> **Exercise requirements**:
Up to and including the line holding "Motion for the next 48", write out the data exactly from its first line, but not the pictures.

> **Exercise material**:
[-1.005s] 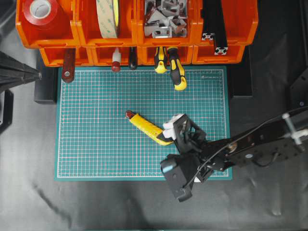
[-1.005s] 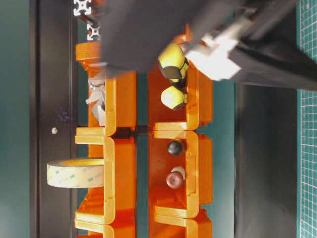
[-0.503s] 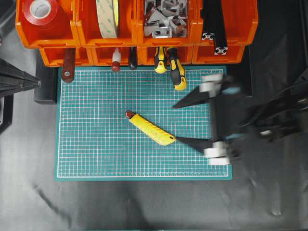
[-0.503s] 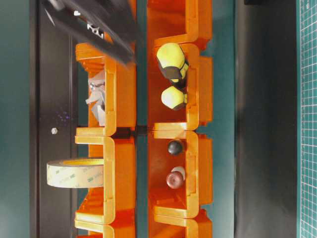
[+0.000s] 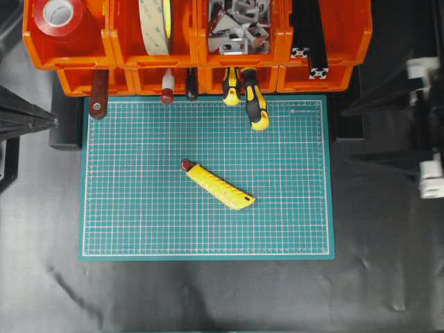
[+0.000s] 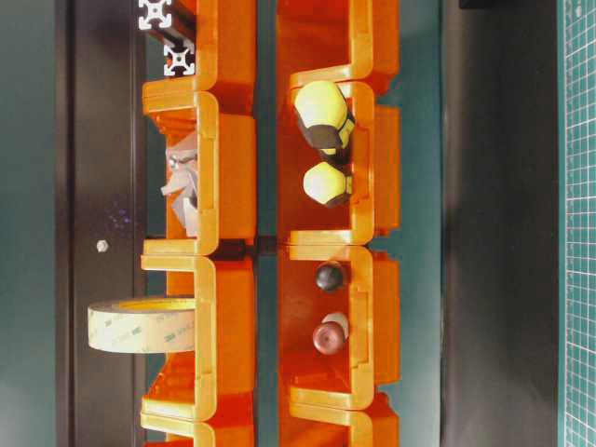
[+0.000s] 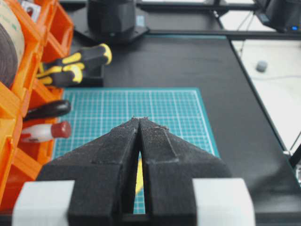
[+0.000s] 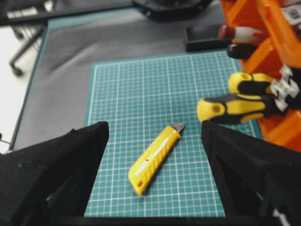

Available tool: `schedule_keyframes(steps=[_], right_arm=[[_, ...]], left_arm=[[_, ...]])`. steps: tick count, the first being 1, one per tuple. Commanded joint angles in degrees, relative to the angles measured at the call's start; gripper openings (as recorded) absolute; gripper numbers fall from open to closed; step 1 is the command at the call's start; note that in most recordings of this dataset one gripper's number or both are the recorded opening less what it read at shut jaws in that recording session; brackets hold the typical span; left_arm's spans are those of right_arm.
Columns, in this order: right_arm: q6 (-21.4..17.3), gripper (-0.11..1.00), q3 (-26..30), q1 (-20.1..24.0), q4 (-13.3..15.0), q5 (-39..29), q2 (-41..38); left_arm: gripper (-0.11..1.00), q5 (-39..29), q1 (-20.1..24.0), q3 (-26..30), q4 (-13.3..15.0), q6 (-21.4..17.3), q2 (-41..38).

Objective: Pick cutter from container rack with right arm.

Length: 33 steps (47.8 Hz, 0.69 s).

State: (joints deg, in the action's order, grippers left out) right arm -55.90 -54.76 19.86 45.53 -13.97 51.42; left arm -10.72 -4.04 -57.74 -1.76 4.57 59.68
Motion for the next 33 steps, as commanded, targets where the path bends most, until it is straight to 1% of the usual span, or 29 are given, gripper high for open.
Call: schedule_keyframes(steps=[1,7,13,33], right_arm=[[0.0,0.77,-1.1,-0.2,0.3,-0.1,2.9],[0.2,0.77,-2.9,-0.2,0.4,0.0,5.5],[0.2,0.77,-3.9,-0.2,0.7,0.0,6.4],[0.2,0.77,-3.9,-0.2,0.7,0.1,7.0]], left_arm=[[0.0,0.3,-0.1,0.8,-0.2,0.2,0.3],[0.0,0.2,-0.1,0.8,-0.2,0.1,1.1],[0.0,0.2,-0.1,0.8,-0.2,0.1,1.8],[0.0,0.2,0.0,0.5,-0.2,0.2,1.8]])
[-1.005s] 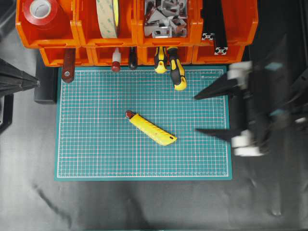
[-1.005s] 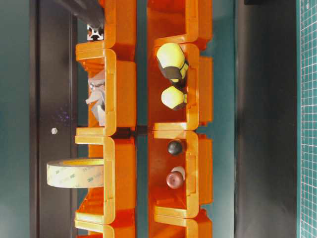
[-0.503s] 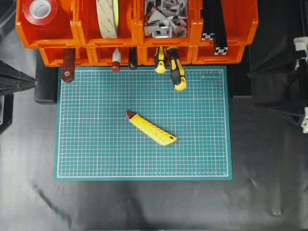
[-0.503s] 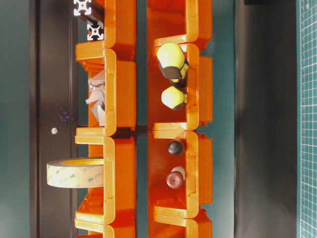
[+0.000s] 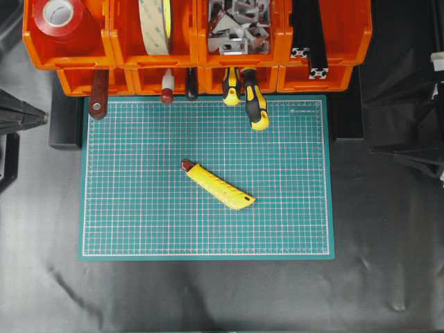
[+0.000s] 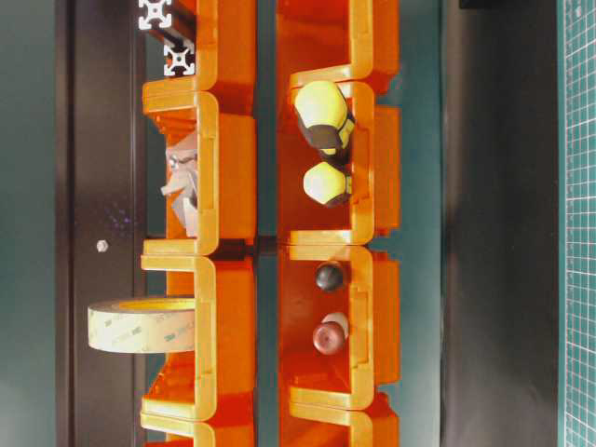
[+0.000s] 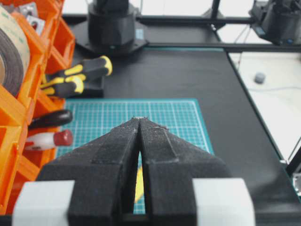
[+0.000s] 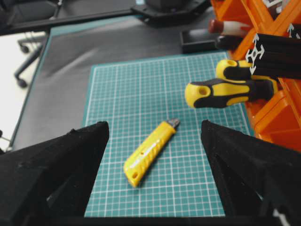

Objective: Pick cutter from container rack with right arm.

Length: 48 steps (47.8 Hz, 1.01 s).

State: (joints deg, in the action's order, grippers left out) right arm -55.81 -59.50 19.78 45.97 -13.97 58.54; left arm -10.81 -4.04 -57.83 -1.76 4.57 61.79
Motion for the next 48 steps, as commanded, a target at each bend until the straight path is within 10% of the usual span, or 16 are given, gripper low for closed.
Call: schedule_keyframes(steps=[1,48], right_arm=[[0.1,0.77,0.8,-0.1,0.3,0.1,0.0],[0.0,0.76,0.1,-0.1,0.4,-0.4,1.5]], left_arm=[[0.0,0.3,0.0,0.5,-0.2,0.2,-0.3],[0.0,0.2,0.0,0.1,-0.2,0.3,-0.1]])
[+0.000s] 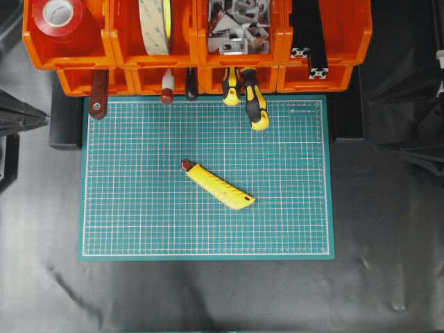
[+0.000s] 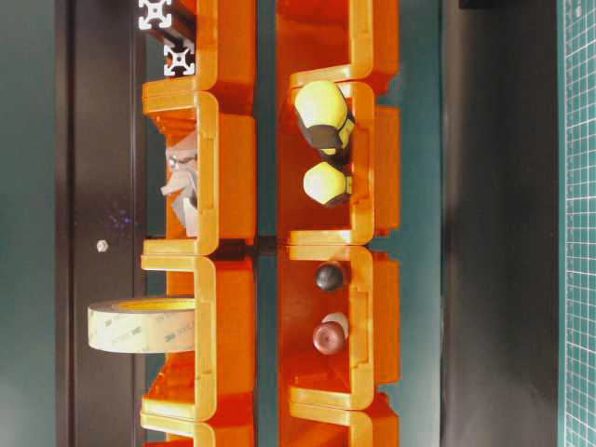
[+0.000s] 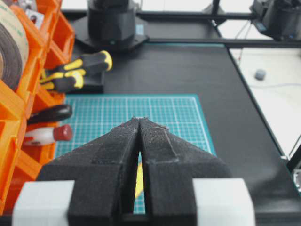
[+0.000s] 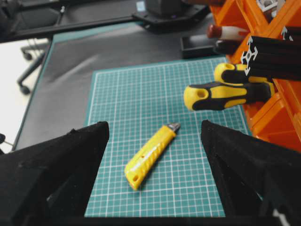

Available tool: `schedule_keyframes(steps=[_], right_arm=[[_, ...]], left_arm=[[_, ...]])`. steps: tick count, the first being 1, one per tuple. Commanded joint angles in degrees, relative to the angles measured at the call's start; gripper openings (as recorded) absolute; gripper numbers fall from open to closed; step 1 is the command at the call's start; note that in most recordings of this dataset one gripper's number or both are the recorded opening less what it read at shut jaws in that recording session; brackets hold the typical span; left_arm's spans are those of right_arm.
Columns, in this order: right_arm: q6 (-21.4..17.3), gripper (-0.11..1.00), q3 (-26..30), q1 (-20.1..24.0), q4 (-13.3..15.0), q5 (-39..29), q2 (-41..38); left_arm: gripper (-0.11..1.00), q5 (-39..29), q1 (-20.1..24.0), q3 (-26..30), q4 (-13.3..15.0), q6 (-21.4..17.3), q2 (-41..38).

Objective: Pick cutter from container rack with right arm.

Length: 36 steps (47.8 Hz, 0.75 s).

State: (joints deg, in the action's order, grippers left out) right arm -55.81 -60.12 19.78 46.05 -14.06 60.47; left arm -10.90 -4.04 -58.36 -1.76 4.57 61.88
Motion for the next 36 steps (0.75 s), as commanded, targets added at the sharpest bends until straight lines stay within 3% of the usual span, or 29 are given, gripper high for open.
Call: schedule_keyframes(steps=[1,36], right_arm=[[0.0,0.76,0.8,-0.1,0.2,-0.3,-0.4],[-0.1,0.76,0.6,-1.1,0.2,-1.1,0.0]], left_arm=[[0.0,0.3,0.0,0.6,-0.2,0.3,-0.2],[0.0,-0.5,-0.1,0.6,-0.2,0.4,0.4]])
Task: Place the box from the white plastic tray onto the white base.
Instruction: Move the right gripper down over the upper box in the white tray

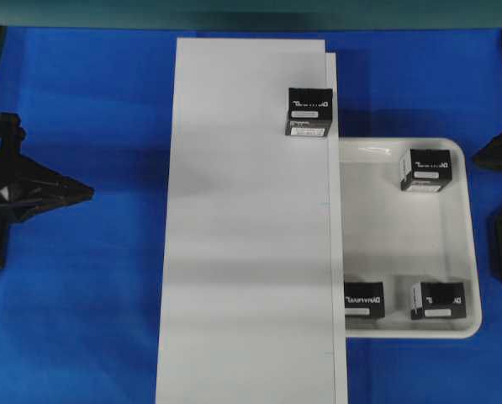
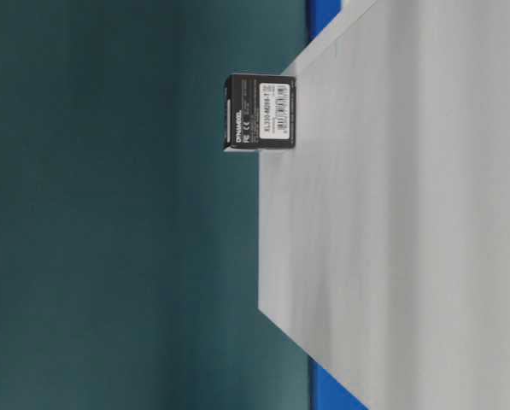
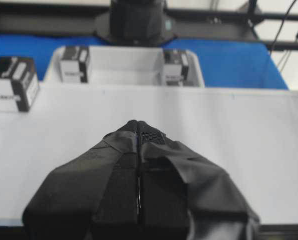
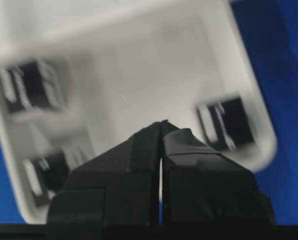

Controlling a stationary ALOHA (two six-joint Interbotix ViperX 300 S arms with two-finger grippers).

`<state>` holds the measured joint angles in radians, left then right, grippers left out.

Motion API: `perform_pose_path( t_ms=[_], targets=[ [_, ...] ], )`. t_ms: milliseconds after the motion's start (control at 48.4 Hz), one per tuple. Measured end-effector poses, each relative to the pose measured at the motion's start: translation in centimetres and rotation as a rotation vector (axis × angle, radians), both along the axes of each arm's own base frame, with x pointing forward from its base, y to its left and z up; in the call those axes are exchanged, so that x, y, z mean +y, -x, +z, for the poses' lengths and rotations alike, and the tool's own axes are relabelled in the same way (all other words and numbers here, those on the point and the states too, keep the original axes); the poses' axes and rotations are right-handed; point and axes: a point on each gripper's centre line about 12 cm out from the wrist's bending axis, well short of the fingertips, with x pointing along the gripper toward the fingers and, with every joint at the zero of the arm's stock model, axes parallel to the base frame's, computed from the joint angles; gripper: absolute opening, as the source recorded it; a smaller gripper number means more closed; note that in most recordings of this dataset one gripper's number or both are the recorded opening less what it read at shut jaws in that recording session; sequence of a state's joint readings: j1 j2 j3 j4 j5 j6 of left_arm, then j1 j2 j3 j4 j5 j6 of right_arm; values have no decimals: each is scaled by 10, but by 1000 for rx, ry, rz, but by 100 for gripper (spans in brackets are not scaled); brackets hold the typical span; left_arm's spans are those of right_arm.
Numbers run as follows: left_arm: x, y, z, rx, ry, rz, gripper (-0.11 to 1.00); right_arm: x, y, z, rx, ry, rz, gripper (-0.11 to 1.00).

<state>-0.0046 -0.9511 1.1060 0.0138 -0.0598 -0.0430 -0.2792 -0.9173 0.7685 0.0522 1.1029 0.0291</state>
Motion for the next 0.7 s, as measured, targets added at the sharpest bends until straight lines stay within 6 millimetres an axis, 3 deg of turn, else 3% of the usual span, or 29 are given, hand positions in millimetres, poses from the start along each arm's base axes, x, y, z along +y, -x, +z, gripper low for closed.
perform_pose_path(
  t_ms=[496,620,702],
  targets=[
    [0,0,3,-5,2,0,-7,-17,-14,-26,308,51,66,-2],
    [0,0,2,-2,0,-2,-7,-22,-18,-32,350,68,100,5],
    [0,0,2,-2,2,0,-7,-25,-20,-37,380,79,134,17]
  ],
)
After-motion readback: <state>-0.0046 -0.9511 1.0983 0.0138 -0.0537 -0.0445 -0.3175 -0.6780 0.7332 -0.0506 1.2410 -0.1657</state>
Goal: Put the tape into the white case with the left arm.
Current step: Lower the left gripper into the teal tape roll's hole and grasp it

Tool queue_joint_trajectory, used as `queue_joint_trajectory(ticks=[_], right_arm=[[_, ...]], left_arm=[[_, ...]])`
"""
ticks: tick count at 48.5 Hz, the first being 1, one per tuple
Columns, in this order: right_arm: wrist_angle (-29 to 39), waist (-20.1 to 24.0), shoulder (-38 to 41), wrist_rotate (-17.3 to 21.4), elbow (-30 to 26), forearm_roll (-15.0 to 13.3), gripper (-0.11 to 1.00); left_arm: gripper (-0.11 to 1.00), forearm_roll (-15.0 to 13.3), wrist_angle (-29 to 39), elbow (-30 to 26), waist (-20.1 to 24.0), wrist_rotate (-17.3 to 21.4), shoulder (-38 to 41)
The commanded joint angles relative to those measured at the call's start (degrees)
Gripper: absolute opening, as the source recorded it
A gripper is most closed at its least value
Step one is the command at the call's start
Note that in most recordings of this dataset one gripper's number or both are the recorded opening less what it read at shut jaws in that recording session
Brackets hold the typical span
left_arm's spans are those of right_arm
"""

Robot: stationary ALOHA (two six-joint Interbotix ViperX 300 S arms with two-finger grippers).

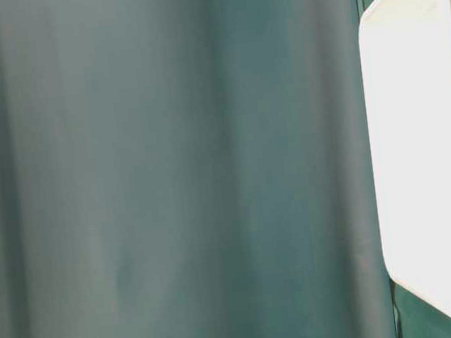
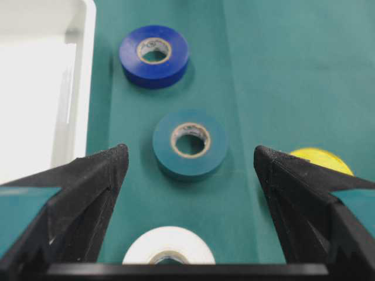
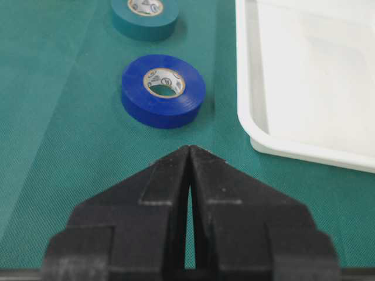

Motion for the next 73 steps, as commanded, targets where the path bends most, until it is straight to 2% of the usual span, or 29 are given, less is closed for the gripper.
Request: queue_joint_trajectory(ticks=[1, 29, 52, 73], right_arm=[[-0.35, -0.09, 0.62, 0.09, -0.79, -0.09, -0.09], [-0.35, -0.09, 0.44, 0.18, -0.88, -0.09, -0.09], [-0.44, -0.09, 0.44, 0.62, -0.7, 0.0, -0.09], [-0.44, -0.09, 0.44, 0.62, -0.7, -0.09, -0.09]], left_arm=[[1.0, -0.18, -0.26, -2.46, -0.18, 0.09, 2.02], [1.0, -0.18, 2.11, -10.46, -3.87, 0.35, 15.21], [1.0, -0.09, 2.55, -16.7, -3.96, 0.7, 24.35], [1.0, -0.09, 7.82, -20.74, -3.87, 0.53, 30.41]])
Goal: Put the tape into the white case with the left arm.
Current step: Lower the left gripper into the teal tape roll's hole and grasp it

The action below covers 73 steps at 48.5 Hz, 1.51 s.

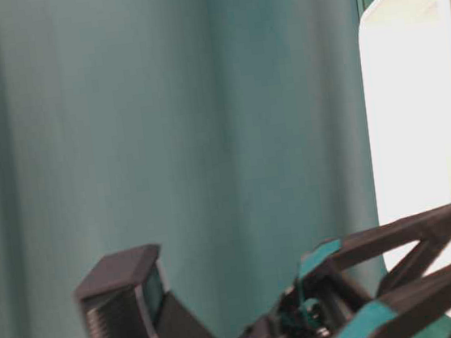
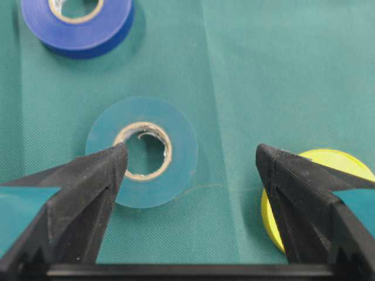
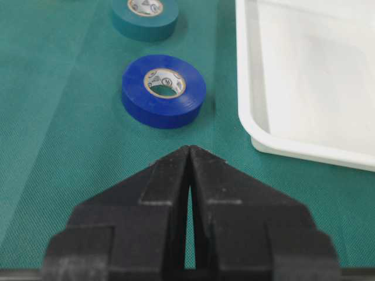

> **Exercise output**:
[-1.005s] 
[-1.005s] 
[-0.503s] 
[-0.503s] 
[+0.000s] 
[+0.000s] 
[+0.000s] 
[+0.000s] 

Available tool: `schedule_keyframes(steps=[_], right_arm=[[_, ...]], left_arm=[[_, ...]])`. steps: tick count, the first being 1, one per tuple. Commanded joint angles in degrees, relative to the angles measured at the call's start; gripper openings (as recorded) absolute; gripper numbers fall from open to closed; step 1 is the command at the call's start; note that in most recordings of this dataset one gripper's number or both are the recorded opening less what it read at shut jaws in that recording session; brackets hold the typical span; left_arm's spans are those of right_arm.
Columns, in this order: right_arm: q6 (-21.4..17.3), gripper (-0.11..1.00), q3 (-26..30), q1 (-20.1..24.0), q4 (-13.3..15.0), q5 (-39..29), q2 (-41..38); left_arm: gripper (-0.11..1.00), q5 (-39..29), q1 (-20.1..24.0), q3 (-26..30), q4 (-13.3..15.0), q6 (-21.4..17.3), q2 (-41..38).

Objective: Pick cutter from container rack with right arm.

Length: 33 steps (47.8 Hz, 0.69 s).

State: (joints deg, in the action's order, grippers left out) right arm -55.90 -54.76 19.86 45.53 -13.97 51.42; left arm -10.72 -4.04 -57.74 -1.76 4.57 59.68
Motion for the next 33 steps, as commanded, targets where the path bends most, until it is straight to 1% of the usual span, or 29 are given, gripper high for open.
Call: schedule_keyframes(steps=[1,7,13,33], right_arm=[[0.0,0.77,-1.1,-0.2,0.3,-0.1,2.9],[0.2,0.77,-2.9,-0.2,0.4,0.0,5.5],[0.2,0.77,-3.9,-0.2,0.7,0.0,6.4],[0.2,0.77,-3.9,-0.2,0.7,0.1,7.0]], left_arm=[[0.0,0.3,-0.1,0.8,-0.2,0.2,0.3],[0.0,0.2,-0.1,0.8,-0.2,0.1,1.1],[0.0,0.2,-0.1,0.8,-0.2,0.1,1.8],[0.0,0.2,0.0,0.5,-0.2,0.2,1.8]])
[-1.005s] 
[-1.005s] 
[-0.503s] 
[-0.503s] 
[+0.000s] 
[+0.000s] 
[+0.000s] 
[+0.000s] 

Objective: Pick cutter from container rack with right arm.

Length: 48 steps (47.8 Hz, 1.01 s).

State: (joints deg, in the action's order, grippers left out) right arm -55.81 -59.50 19.78 45.97 -13.97 58.54; left arm -10.81 -4.04 -57.83 -1.76 4.57 61.79
Motion for the next 48 steps, as commanded, a target at each bend until the straight path is within 10% of the usual span, or 16 are given, gripper low for closed.

The answer to this exercise is complete.